2021.10.26

3歳競馬の劇的進化①

土曜東京のG2・富士Sは、3歳牝馬ソングラインが想像を上回る強い競馬で人気に応えました。近年は3歳馬と古馬との直接対決がスタートする夏競馬のスプリント路線を中心に、いきなりから若駒たちが溌剌(はつらつ)とした動きを披露する場面が目立つようになりました。古馬の壁に跳ね返されるケースが当たり前だった以前を思うと、その劇的なまでの進化ぶりに目を瞠(みは)らされる思いです。

直接的なキッカケは、ダービーの前日に開催される京都の葵Sが、4年前に重賞へと格上げされた番組編成の変化だったことで間違いないでしょう。それまで長い間、この時期の3歳のスプリンターは(ダート馬も同じですが)適鞍が極端に少なく、馬主さんや厩舎関係者のクラシックへの強い想いもあって、牡馬なら皐月賞、ダービーへ、牝馬は桜花賞からオークスへ向かうのが定番で、有能なスプリンターには過酷すぎる環境でした。事情は競馬発祥の地イギリスでも似たようなものでした。一流クラスの3歳スプリンターは7月の声を聞くと開催されるG1・ジュライCまで活躍の舞台がありません。止むを得ず適性があるとは言えない2000ギニー、ダービーに挑戦し、あたら才能を無駄にすり減らしていました。
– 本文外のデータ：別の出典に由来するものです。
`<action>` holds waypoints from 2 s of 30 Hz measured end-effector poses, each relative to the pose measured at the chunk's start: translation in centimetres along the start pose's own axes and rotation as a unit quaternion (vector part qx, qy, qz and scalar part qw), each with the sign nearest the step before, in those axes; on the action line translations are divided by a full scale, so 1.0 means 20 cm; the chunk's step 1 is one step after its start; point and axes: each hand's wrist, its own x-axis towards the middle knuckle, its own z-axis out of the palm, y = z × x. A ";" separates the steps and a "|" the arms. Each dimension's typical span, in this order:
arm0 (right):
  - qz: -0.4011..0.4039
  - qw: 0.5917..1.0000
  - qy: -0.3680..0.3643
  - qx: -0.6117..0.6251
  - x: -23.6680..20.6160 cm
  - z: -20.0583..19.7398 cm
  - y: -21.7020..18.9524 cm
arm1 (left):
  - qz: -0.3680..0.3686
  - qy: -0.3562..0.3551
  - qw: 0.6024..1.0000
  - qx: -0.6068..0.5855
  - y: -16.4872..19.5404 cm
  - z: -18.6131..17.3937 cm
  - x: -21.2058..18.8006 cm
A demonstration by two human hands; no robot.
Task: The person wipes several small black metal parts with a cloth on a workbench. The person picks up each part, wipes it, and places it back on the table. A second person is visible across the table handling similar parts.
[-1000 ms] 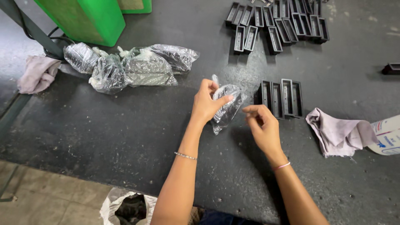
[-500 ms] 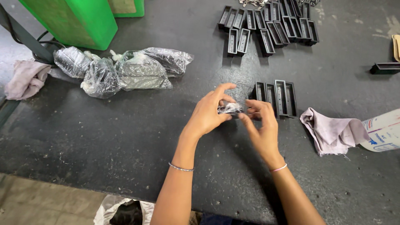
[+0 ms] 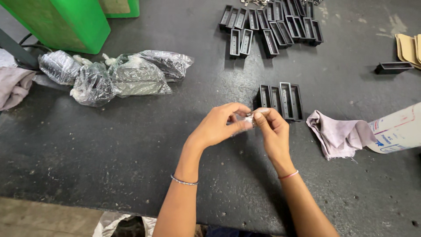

ところが、15年にロイヤルアスコット開催で3歳スプリンターのためのG1・コモンウェルスC(芝1200m)が創設されると状況が一変します。有能なスプリンターがこぞって参集して切磋琢磨することで、更にポテンシャルを高めたからです。第1回の勝ち馬ムハーラーは、コモンウェルスCから、古馬挑戦の第1弾G1・ジュライC、フランス・ドーヴィルのモーリスドゲスト賞、シーズン末のブリティッシュチャンピオンズスプリントSと無敗でG1を4連勝して王者に君臨しました。この成功でヨーロッパ短距離界が一躍活性化され、レベルも大幅に進化しました。

葵Sでも同じような現象が起きました。第1回の2着馬ラブカンプーは、G3・アイビスサマーダッシュ、G2・セントウルSと古馬を向こうに回して2着を続け、頂上戦のG1・スプリンターズSでも王者ファインニードルとクビ差の大接戦を演じました。この“新たな伝統”は本場イギリス同様にシッカリ受け継がれており、今年の葵S勝ち馬レイハリアはキーンランドC、2着ヨカヨカは北九州記念、3着オールアットワンスがアイビスサマーダッシュと、サマースプリントの舞台は3歳馬の独壇場になっています。こうしたトレンドはスプリント路線に限らず、NHKマイルCの覇者シュネルマイスターがG2・毎日王冠で直線ゴボウ抜きの壮挙を演じて、勇躍マイルCSに挑戦します。「クラシックだけが競馬と言わせない!」そんな幅の広がりが、私たちの大好きな競馬を一層豊かなものにしてくれるようです。